▶ [Your objective]: For the material that follows, list every line containing the word "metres".
Dataset content Block Start
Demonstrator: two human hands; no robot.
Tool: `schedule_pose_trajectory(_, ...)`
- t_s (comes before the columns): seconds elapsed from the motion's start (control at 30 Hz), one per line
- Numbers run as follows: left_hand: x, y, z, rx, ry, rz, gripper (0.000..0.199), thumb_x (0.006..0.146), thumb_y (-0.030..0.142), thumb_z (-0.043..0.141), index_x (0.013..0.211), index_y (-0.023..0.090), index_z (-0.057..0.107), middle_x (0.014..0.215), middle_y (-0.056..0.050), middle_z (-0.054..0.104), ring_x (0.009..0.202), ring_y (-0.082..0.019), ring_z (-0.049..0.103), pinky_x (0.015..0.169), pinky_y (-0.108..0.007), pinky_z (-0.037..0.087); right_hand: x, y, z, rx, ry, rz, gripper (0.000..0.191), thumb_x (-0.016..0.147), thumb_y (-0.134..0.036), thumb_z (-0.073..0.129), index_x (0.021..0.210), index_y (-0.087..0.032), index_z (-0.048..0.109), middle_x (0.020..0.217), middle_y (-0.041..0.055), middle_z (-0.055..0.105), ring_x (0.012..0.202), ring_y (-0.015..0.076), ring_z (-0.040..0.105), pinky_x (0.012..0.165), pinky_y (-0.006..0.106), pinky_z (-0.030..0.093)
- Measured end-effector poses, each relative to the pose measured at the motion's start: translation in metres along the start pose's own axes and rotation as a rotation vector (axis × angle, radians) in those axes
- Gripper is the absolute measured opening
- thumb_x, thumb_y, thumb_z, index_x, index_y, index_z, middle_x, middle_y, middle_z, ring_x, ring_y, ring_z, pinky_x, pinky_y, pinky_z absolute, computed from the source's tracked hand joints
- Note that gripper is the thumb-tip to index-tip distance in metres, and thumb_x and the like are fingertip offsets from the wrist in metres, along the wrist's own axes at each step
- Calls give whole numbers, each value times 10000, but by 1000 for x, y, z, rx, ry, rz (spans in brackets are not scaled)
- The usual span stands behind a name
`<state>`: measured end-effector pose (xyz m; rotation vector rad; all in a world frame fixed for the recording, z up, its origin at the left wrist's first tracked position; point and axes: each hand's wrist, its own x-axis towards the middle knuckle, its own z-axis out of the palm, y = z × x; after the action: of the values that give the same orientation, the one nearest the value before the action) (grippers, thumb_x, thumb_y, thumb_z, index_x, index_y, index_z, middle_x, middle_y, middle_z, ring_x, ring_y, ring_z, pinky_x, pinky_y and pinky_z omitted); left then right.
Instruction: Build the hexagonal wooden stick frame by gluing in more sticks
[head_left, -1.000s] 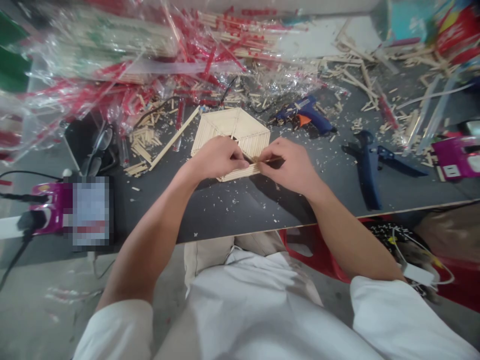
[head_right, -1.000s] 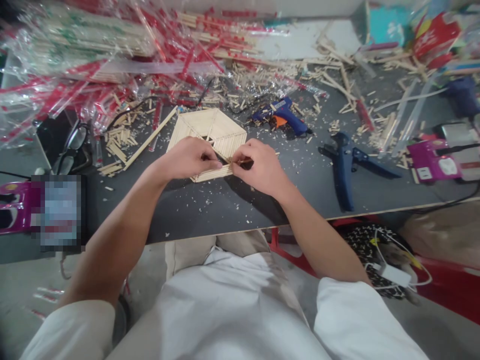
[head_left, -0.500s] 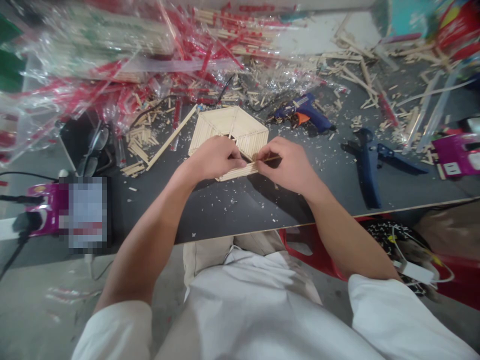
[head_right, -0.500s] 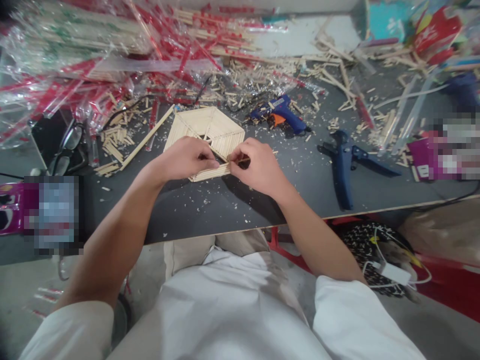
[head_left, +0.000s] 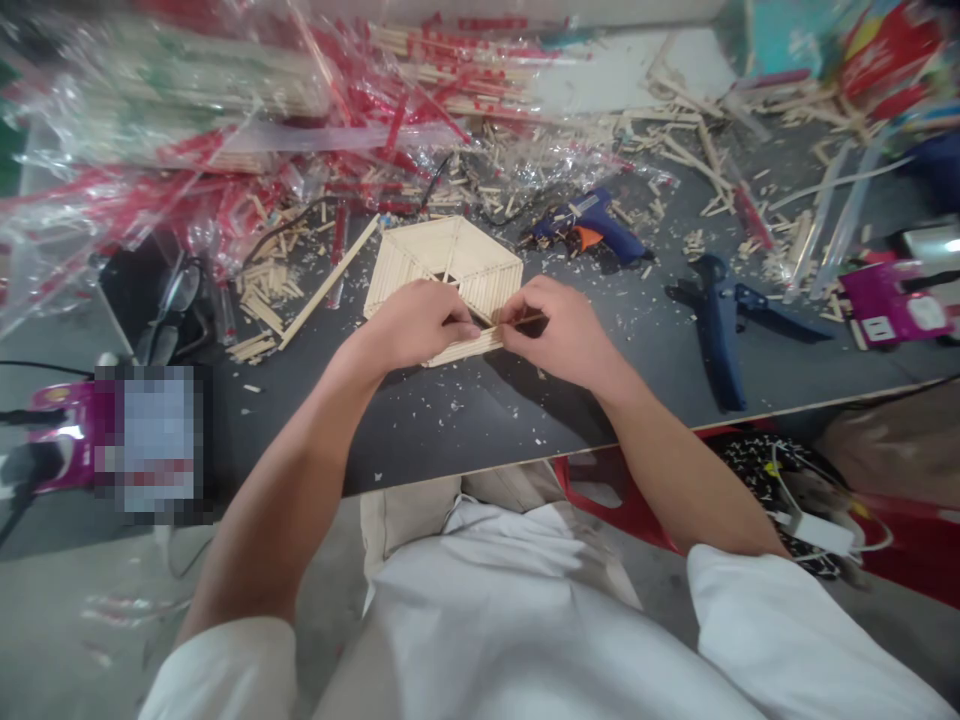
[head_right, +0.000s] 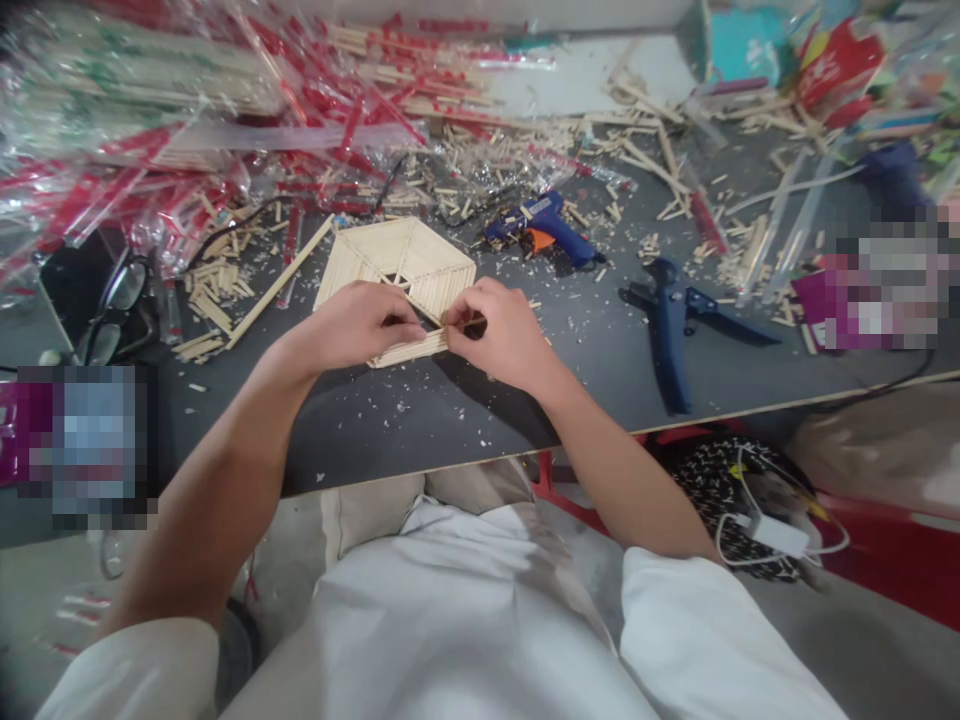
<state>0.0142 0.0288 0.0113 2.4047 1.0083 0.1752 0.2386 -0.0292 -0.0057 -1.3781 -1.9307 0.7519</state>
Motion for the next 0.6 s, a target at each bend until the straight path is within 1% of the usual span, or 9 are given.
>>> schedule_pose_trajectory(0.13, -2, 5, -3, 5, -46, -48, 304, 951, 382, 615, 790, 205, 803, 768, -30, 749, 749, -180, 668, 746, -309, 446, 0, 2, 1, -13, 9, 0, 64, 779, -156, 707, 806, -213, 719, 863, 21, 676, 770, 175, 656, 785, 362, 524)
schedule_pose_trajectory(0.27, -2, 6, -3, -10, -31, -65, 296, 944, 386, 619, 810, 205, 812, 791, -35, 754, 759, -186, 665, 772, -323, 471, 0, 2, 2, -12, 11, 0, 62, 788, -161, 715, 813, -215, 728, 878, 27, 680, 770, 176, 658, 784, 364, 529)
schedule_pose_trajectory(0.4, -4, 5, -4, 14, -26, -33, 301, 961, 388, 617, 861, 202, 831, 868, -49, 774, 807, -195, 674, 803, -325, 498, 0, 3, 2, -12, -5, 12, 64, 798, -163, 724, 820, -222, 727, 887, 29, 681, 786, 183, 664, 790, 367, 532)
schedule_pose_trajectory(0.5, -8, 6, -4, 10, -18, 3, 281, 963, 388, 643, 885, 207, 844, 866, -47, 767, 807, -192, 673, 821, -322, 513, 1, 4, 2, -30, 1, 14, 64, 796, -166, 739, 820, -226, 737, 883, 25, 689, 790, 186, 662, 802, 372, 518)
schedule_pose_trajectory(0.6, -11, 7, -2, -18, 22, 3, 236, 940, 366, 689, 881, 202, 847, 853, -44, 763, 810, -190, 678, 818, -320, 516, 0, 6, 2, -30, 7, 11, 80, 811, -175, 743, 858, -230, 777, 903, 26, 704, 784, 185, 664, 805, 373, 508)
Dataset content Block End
▶ [Response area]:
- Measured end-effector poses, each relative to the pose measured at the motion's start: translation in metres along the start pose's own axes and rotation as a rotation vector (axis × angle, radians) in those axes
- Note that gripper is the thumb-tip to index-tip distance in metres, and thumb_x and the like are fingertip offsets from the wrist in metres, along the wrist's own axes at each step

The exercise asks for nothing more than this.